|Team Members:||Rosemary K. Le1, Christopher V. Rackauckas2, Anne S. Ross3, and Nehemias Ulloa4|
|Graduate Assistant:||Sai K. Popuri5|
|Faculty Mentor:||Dr. Nagaraj K. Neerchal5|
|Client:||Dr. Brian R. Smith6|
1Department of Applied Mathematics, Brown University,
2Department of Mathematics, Oberlin College,
3Departments of Computer Science and of Statistics, Colorado State University,
4Department of Mathematics, California State University, Bakersfield,
5Department of Mathematics and Statistics, University of Maryland, Baltimore County,
6Maryland Department of Natural Resources
Team 2, from left to right: Christopher V. Rackauckas, Rosemary K. Le, Anne S. Ross, Nehemias Ulloa
About the Team
Our team is part of the REU Site: Interdisciplinary Program in High Performance Computing based in the Department of Mathematics and Statistics at UMBC. We, Rosemary Le, Anne Ross, Christopher Rackauckas, and Nehemias Ulloa, worked on a project concerning the Chesapeake Bay and its surrounding tributaries. The project was coordinated by Dr. Brian Smith with the Maryland Department of Natural Resources (DNR). This project allowed us to gain practical real world experience while allowing us to explore non-traditional statistical methods. We were wonderfully assisted by our graduate student assistant Sai K. Popuri and our faculty mentor Dr. Nagaraj K. Neerchal, both of which provided guidance when necessary.
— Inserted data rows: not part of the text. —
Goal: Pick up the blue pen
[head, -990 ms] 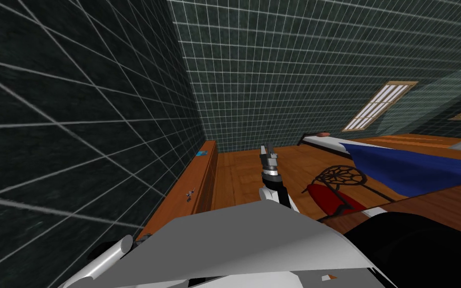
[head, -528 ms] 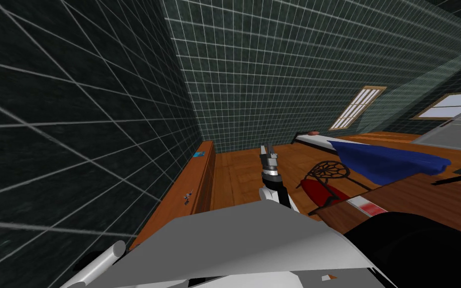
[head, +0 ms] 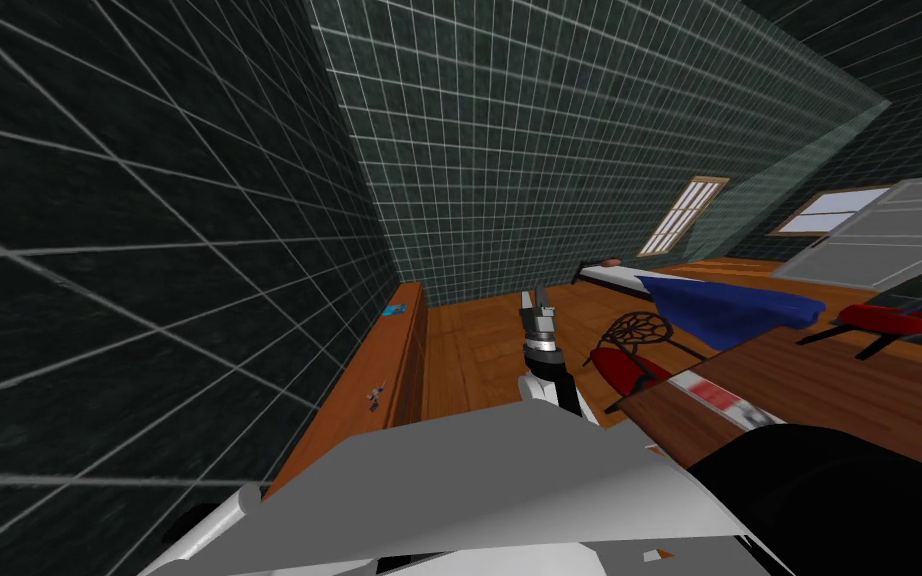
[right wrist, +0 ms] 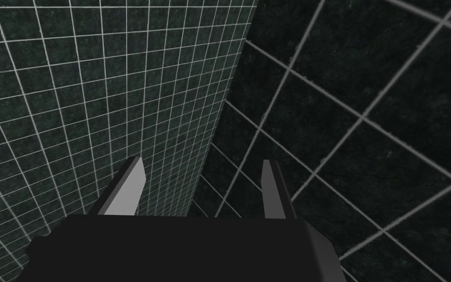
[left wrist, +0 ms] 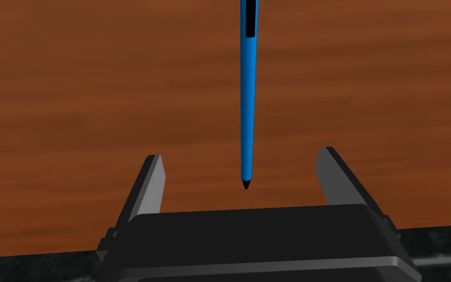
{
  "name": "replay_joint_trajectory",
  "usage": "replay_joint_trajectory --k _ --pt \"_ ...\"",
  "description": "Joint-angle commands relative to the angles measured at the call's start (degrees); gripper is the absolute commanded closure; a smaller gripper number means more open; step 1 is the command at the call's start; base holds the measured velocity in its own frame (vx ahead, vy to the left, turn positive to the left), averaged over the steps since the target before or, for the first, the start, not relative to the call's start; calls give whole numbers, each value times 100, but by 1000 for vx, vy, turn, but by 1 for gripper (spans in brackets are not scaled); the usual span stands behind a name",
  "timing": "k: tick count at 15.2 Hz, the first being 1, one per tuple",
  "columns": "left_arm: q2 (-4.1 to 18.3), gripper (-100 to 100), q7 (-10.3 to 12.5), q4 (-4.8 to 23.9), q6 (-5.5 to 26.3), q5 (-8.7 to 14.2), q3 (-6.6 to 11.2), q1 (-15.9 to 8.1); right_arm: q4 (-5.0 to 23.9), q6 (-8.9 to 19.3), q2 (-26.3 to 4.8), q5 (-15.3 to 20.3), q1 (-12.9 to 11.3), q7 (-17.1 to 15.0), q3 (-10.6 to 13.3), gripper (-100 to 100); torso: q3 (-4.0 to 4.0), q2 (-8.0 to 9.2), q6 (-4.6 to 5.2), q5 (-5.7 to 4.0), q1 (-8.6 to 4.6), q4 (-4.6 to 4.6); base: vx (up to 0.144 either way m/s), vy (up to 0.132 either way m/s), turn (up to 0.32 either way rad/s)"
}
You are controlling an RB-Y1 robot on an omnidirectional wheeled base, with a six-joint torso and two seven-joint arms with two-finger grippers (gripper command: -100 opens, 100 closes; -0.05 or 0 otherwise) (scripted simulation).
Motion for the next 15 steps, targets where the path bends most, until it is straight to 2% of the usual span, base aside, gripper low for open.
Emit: replay_joint_trajectory --k 1,2,3,7,8,10,11,12,15 --pt "-124 -100 164 13 -105 -136 -23 -32 0 0 0 0 0 0 0 0 0 0 0 0 0 0 -48 94 -53" --pt "-54 -100 94 -44 -35 -74 -13 12 0 0 0 0 0 0 0 0 0 -1 0 1 2 0 -27 51 -24" --pt "-66 100 135 -60 -45 -92 -17 16 0 0 0 0 0 0 0 0 -3 -6 -1 -1 -7 -1 -10 20 -4" --pt "-64 100 138 -58 -46 -91 -17 17 0 0 1 0 1 0 1 0 -11 -21 -1 -8 -34 -4 0 0 0" --pt "106 100 -47 -96 90 90 2 64 0 0 1 0 1 0 1 0 -12 -21 -1 -8 -35 -4 25 -59 81" --pt "221 100 -152 -150 188 202 15 113 0 0 2 0 2 0 1 0 -19 -35 -3 -14 -68 -7 62 -113 105" --pt "127 100 -69 -78 87 119 5 63 0 0 2 0 2 0 1 0 -24 -43 -2 -17 -78 -9 43 -68 48" --pt "162 -100 -119 -51 155 129 -13 85 0 0 2 0 2 0 1 0 -24 -42 -1 -16 -71 -9 46 -108 18" --pt "226 -100 -180 45 359 100 -103 181 0 -1 2 0 3 0 2 0 -38 -69 -2 -20 -92 -14 137 -118 51"
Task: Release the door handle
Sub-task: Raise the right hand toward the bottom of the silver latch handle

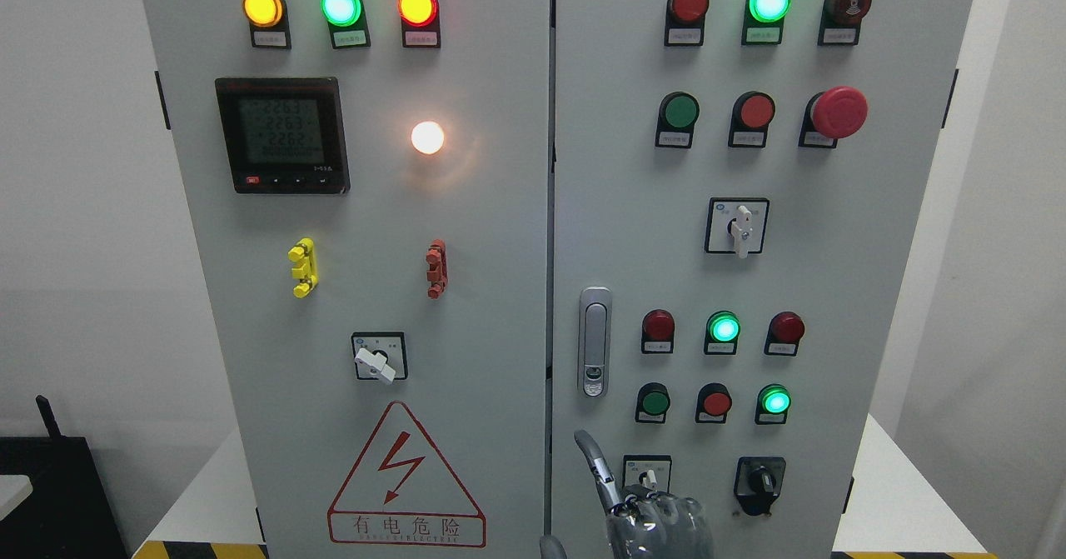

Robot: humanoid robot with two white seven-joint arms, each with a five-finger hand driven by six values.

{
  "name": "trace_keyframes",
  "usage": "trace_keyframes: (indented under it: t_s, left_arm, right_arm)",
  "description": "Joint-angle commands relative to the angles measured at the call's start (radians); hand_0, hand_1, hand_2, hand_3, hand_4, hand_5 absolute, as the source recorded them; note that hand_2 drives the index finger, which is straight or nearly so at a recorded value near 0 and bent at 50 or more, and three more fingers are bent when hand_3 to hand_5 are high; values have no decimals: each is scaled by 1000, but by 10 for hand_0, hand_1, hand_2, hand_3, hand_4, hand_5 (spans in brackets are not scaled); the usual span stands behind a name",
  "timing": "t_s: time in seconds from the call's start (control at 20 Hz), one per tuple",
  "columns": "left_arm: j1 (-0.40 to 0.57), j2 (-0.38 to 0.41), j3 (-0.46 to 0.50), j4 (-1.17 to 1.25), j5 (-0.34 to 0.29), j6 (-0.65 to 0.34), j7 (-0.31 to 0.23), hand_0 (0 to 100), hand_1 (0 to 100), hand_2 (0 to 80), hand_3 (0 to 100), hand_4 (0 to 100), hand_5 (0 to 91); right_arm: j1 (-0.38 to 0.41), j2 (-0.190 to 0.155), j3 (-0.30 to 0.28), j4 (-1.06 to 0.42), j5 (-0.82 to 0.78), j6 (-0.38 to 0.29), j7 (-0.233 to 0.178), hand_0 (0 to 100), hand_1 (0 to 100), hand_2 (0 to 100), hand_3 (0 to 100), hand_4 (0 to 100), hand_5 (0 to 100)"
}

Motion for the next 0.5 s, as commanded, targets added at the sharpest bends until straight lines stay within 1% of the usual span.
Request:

The Chesapeake Bay and its surrounding tributaries house over 3,600 species of plants and animals. As the largest estuary in the United States, the Chesapeake Bay serves as a valuable commercial and recreational resource for the people who live in its basin. In order to assess its health, the Maryland Department of Natural Resources monitors various parameters such as dissolved oxygen, turbidity (a measure of water clarity) and chlorophyll (a measurement to estimate algae growth) in monitoring stations located throughout the bay and its associated tributaries.
While percent failure is one indicator of a station’s performance, statistical tests take inaccuracies and missed readings into account. We employed the Wilcoxon Signed-Rank Test to classify each continuous monitoring station as “Good,” “Bad,” or “Borderline.” The Wilcoxon Signed-Rank Test is a non-parametric test that compares the median of two populations (in this case, the readings of one station against the failure threshold). When using the test, one assumes that the population from which samples are drawn is symmetric. If this is not the case, i.e. the data is skewed, the true Type I Error may be inflated. Our simulation study (using Γ(α,β) to cover a wide range of skewness values) shows that log-transformation substantially reduces the Type I Error.
Picture to the left is an example of the skew in some of the parameters and the picture to the right shows the stations’
statuses utilizing the Wilcoxon test on the log-transformed data with the Benjamini-Hochberg rejection method.
Our ranking methods focus on using multiple comparison tests. When computing a ranking, a normal pairwise test can be used, but when used on multiple comparisons, the Type I error can get out of hand. Using multiple comparison tests helps account and correct this problem. We used the Tukey’s Test (percent failure), Bonferroni (percent failure), Benjamini-Hochberg (mean, percent failure), and Bayesian (percent failure).
Oxygen (5mg) | Ranks of monitoring stations with respect to percent failure:
the Tukey Test (TT), the Bonferroni Test (Bonf),
Benjamini Hochberg Method (BH), the Bayesian Ranking Method (BRM).
|Station Name||% Fail||TT||Bonf||BH||BRM|
|Havre de Grace||0||2||1||1||2||2|
This table is an example of the results of running our various ranking methods for all parameters. It is a portion of the dissolved oxygen with the 5mg/L threshold ranking table. The stations are listed in order of increasing percent failure in dissolved oxygen, that is listed from fairing best to fairing worst. The second column gives this percent failure. The following columns show a segment of the rankings assigned, each column being a different method. From this and similar tables we created, we can see that the Benjamini-Hochberg was most useful because it shows ties in the ranking without being too conservative. The Bonferoni method was too conservative and thus resulted in many ties whereas Tukey’s Test was quite the opposite and had little to no ties. Although the Bayesian Ranking method does not have any ties, it is still useful because the probabilities of the rankings are not uniform. This means that the posterior probabilities between rank 1 and rank 2 are not necessarily the same as the posterior probabilities between rank 2 and rank 3.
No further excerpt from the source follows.